The Secale may be a very early branch from the goat grass clad or goat grasses are a branch of early rye grasses, as branch these are almost contemporary with the branching between monoploid wheat and Aegilops tauschii. Studies in Anatolia now suggest Rye (Secale) was cultivated, but not domesticated, prior to the holocene and to evidence for the cultivation of wheat. As climate changed the favorablitiy of Secale declined. At that time other strains of barley and wheat may have been cultivated, but humans did little to change them.

Goat Grasses and the Evolution of Bread Wheat

Tetraploidation in Wild Emmer Wheat

Aegilops appears to be basal to several taxa such as Triticum, Ambylopyrum, and Crithopsis. Certain species such as Aegilops speltoides could potentially represent core variants of the taxa. The generic placement may be more a matter of nomenclature. Aegilops and Triticum genera are very closely related as the image to the right illustrates the Aegilops species occupy most of the basal branch points in bread wheat evolution indicating that Triticum genus evolved from Aegilops after an estimated 4 million years ago. The divergence of the genomes is followed by allotetraploidation of a speltoid goatgrass x basal wheat species Triticum boeoticum with strains in the middle eastern region giving rise to cultivated emmer wheat.

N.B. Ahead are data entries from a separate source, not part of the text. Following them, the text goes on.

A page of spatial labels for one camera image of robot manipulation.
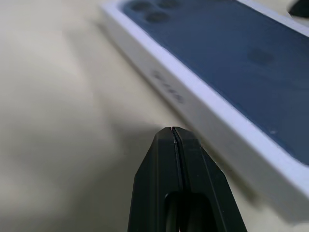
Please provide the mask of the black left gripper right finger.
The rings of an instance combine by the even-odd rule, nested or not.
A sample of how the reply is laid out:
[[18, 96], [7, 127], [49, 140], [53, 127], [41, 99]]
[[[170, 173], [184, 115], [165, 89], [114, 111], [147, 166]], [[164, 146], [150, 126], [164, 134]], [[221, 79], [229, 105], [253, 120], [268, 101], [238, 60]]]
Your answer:
[[182, 232], [245, 232], [247, 230], [228, 181], [195, 135], [174, 127], [183, 198]]

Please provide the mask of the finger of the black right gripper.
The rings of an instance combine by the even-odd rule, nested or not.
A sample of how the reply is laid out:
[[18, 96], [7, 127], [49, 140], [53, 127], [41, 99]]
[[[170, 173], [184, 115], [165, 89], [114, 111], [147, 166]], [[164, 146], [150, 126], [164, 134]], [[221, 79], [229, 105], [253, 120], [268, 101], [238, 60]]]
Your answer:
[[288, 10], [295, 17], [309, 17], [309, 0], [297, 0]]

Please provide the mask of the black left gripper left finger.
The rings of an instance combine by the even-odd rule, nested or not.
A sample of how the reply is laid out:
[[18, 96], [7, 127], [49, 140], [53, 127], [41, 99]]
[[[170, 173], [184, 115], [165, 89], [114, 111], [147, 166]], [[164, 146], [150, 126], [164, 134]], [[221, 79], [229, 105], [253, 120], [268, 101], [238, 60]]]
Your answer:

Hexaploidation of tetraploid wheat

Hybridization of tetraploid wheat with Ae. tauschii produced a hulled wheat similar to spelt, suggesting T. spelta is basal. The tauschii species can be subdivided into subspecies tauschii (eastern Turkey to China or Pakistan) and strangulata (Caucasus to S. Caspian, N. Iran). The D genome of bread wheat is closer to A.t. strangulata than A.t. tauschii. It is suggested that Ae. tauschii underwent rapid selective evolution prior to combining with tetraploid wheat.

Wild Triticeae use by humans

Intense use of wild Triticeae' can be seen in the Levant as early as 23,000 years ago. This site, Ohala II (Israel), also shows that Triticeae grains were processed and cooked. Many cultivars appear to have been domesticated in the region of the upper Fertile Crescent, Levant and central Anatolia. More recent evidence suggests that cultivation of wheat from emmer's wheat required a longer period with wild seeding maintaining a presence in archaeological finds.

Pastoral Grasses

Triticeae has a pastoral component that some contend goes back to the Neolithic period and is referred to as the Garden Hunting Hypothesis. In this hypothesis grains could be planted or shared for the purpose of attracting game animals so that they could be hunted close to settlements.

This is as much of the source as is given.